Up to January 2013, 54 research proposals focusing on different aspects of healthy ageing relevant to the CHANCES project have been developed. These are shown in Table 2 by area of research.

Table 2 Research proposals developed within the CHANCES project by outcome of interest (up to 31/1/2013)

The study periods differ among cohorts. Analyses are adjusted for age and calendar period to take into account these differences. In addition, it is possible to explore whether associations differ by time.

Discussion

As the proportion of older people and the length of life increases throughout the world, issues like maintaining good health and productivity for longer periods and sustaining the sense of well-being become crucial for the lives of the growing number of older people around the world, as well as, for the patterns of health care spending in both developed and developing countries. Therefore the need to identify determinants of healthy ageing is very important for research and policy. International and multi-country large-scale data can be used effectively towards this direction.

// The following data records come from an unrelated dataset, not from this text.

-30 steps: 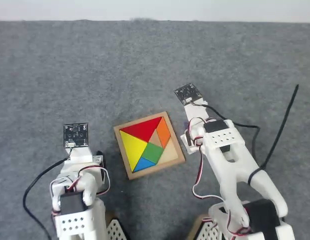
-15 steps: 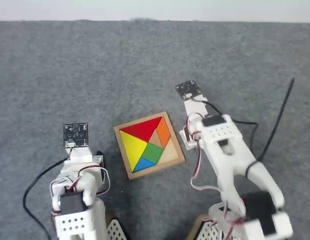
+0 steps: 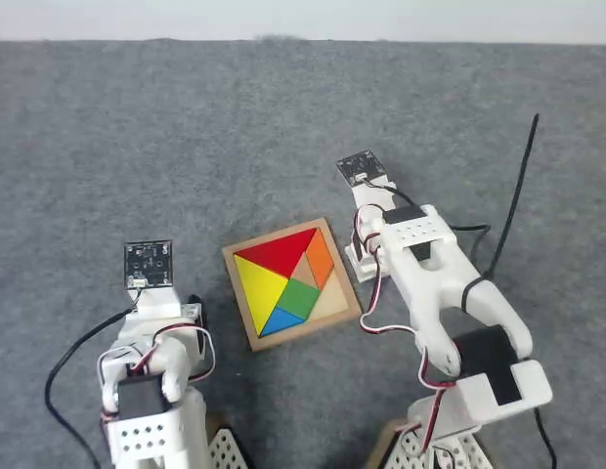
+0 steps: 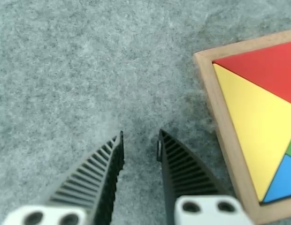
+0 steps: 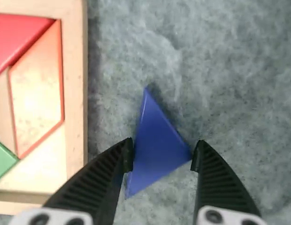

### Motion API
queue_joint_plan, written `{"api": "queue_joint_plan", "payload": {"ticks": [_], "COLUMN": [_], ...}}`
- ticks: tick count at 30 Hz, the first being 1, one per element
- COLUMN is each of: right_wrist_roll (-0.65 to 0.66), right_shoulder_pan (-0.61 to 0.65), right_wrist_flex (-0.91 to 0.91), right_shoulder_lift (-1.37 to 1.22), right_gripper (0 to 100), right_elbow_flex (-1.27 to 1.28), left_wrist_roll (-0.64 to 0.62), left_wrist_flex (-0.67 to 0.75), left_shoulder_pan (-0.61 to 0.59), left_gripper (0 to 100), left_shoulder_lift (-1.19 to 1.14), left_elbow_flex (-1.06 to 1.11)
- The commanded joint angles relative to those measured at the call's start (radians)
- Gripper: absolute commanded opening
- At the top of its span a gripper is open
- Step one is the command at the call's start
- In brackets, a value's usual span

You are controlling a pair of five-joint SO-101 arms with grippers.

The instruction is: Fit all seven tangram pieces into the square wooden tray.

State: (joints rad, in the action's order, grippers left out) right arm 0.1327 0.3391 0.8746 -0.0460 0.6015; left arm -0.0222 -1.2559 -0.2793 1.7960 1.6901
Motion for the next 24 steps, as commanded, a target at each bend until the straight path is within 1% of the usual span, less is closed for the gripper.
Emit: {"api": "queue_joint_plan", "payload": {"ticks": [1, 8, 14, 24], "right_wrist_roll": [-0.011, -0.012, -0.008, -0.014], "right_shoulder_pan": [-0.012, -0.012, -0.021, -0.031], "right_wrist_flex": [0.018, 0.051, 0.001, 0.008], "right_shoulder_lift": [0.004, 0.002, 0.010, 0.012], "right_gripper": [21.0, 21.0, 21.0, 21.0], "right_elbow_flex": [-0.054, -0.054, 0.000, 0.005], "left_wrist_roll": [0.005, 0.005, 0.005, 0.005], "left_wrist_flex": [-0.002, -0.002, -0.002, -0.002], "left_shoulder_pan": [-0.005, -0.005, -0.005, -0.005], "left_gripper": [11, 11, 11, 11], "left_shoulder_lift": [0.014, 0.014, 0.014, 0.014], "left_elbow_flex": [-0.005, -0.005, -0.005, -0.005]}}
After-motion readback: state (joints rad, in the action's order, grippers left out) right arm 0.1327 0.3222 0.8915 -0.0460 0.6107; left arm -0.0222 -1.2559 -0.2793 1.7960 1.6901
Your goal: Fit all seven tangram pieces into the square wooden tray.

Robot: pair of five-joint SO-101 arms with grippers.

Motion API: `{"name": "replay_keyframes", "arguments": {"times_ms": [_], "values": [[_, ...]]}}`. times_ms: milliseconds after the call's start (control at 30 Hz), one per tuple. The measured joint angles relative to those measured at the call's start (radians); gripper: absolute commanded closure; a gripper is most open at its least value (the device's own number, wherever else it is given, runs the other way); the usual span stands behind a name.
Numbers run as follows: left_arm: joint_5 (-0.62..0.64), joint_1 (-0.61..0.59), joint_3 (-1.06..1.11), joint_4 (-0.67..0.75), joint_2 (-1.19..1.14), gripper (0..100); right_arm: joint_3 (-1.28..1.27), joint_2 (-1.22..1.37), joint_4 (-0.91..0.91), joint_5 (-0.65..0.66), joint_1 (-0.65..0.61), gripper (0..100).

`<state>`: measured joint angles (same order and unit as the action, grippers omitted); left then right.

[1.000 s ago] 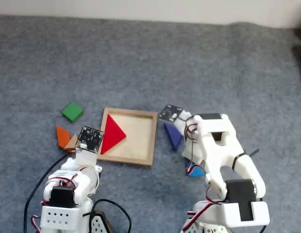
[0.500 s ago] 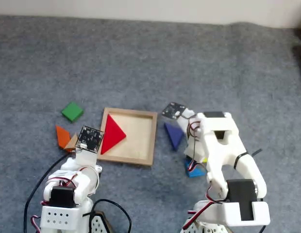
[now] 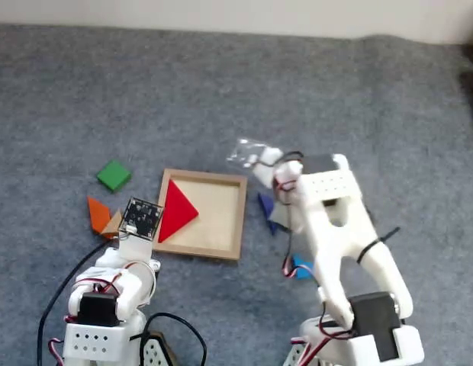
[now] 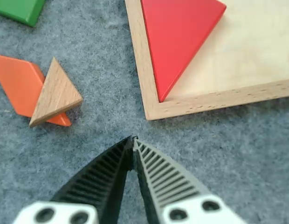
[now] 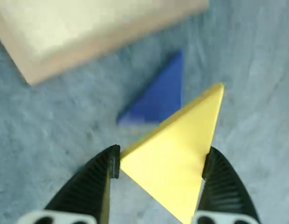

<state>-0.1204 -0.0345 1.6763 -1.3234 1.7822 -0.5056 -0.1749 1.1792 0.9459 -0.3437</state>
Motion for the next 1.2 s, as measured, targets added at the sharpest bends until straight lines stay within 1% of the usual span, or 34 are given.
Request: {"name": "replay_keyframes", "arguments": {"times_ms": [233,333,433,733,800,967,1000,1200], "values": [[0.000,0.000,0.000,0.000,0.000,99,0.029,0.000,-0.161,0.000,-0.186,87.1],[0.000,0.000,0.000,0.000,0.000,99,0.029,0.003,-0.195,0.000,-0.261,87.1],[0.000,0.000,0.000,0.000,0.000,99,0.078,0.074,-0.216,0.000,-0.307,87.1],[0.000,0.000,0.000,0.000,0.000,99,0.285,0.353,-0.222,0.000,-0.331,86.9],[0.000,0.000,0.000,0.000,0.000,99,0.313,0.384,-0.222,0.000,-0.341,83.6],[0.000,0.000,0.000,0.000,0.000,99,0.325,0.414,-0.226,0.000,-0.367,68.3],[0.000,0.000,0.000,0.000,0.000,99,0.325,0.414,-0.226,0.000,-0.367,67.0],[0.000,0.000,0.000,0.000,0.000,99,0.327,0.414,-0.221,0.000,-0.370,66.7]]}}
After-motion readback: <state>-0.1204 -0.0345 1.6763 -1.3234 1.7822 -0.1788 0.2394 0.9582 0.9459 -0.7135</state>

Pooled analyses of data collected in independent studies is a cost-efficient approach to address health research questions for which, single studies, are often underpowered to investigate. CHANCES is effectively building an infrastructure of comprehensive and comparable data on health conditions and factors that may influence these conditions among older people in order to understand the implications of ageing at the individual and societal level. Harmonization of such data is a key requirement, and a major challenge for CHANCES has indeed been the ability to assure the quality and harmonize data collected in the different cohorts. The experience of CHANCES so far is that harmonization of data on diverse health outcomes and exposures, albeit complex, is possible and can provide a unique data set to address a variety of research questions, some of which could not otherwise be investigated (i.e., within any of the participating cohorts). Large datasets resulting from pooling independent studies represent a formidable tool for research, and provisions should be developed and implemented to allow the research community at large to access them. In CHANCES, a use and access strategy has been successfully developed and implemented for researchers who were proposed by the various participating cohorts, with the plan to develop rules for expanding it to researchers outside the consortium.

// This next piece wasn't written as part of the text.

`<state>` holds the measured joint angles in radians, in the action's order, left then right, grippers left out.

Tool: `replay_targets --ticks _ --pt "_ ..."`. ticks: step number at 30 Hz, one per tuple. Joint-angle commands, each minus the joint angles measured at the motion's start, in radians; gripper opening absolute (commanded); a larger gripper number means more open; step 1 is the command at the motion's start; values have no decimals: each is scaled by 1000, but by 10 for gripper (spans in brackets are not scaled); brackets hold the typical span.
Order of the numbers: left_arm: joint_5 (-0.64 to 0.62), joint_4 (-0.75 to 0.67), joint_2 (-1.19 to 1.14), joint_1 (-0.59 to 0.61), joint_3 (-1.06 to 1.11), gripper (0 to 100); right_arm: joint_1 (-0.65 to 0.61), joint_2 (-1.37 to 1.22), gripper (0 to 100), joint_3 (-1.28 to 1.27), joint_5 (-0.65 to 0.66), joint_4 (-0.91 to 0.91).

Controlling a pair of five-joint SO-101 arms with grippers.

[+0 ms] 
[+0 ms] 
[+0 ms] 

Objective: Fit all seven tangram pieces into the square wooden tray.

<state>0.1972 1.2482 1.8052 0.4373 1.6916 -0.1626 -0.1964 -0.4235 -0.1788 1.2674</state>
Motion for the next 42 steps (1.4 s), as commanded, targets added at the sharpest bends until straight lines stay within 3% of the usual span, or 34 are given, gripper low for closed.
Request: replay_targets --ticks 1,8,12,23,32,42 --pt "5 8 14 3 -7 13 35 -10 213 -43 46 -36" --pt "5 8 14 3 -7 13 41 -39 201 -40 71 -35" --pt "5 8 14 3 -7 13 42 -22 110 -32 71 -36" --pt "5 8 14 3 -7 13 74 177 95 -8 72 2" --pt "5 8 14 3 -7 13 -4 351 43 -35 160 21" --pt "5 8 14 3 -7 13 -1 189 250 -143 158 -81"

Already the dividends for such an enterprise have been apparent for genetic researchers in the many large consortia established to interrogate pooled GWAS data. However the challenges for phenotype and risk factor data pooling are somewhat different from those of laboratory quality assurance. Much data on risk factors have a social context and are patterned in different ways in different countries, as is most obvious in attempts to codify diet or occupational physical activity, or in the routine testing that may take place in primary care to assign outcome diagnoses (e.g. HbA1c thresholds for diabetes). The benefit from investing care in these harmonization stages is that subsequent analyses may be more sensitive and less subject to miss-classification and bias.

Limitations of the CHANCES projects are (1) the need to rely on data collected according to different protocols; (2) the variable level of information available across studies on exposure and—to a lesser extent—outcome variables; (3) the lack of harmonized information of potential confounders (e.g., occupational exposures); (4) the heterogeneity in cohort definition (e.g., age range at baseline, period of follow-up); (5) the limited amount of repeated measurements of exposure. These limitations imposed some constraints to the type of analyses that can be performed within CHANCES.

In conclusion CHANCES has created a large-scale, multi-national, ageing-related database with comparable demographic and health indicators. This resource not only can reveal historical trends but also identify factors (modifiable or not) which can help international organizations, governments and policy-makers to better understand the broader implications and consequences of ageing and thus make informed decisions.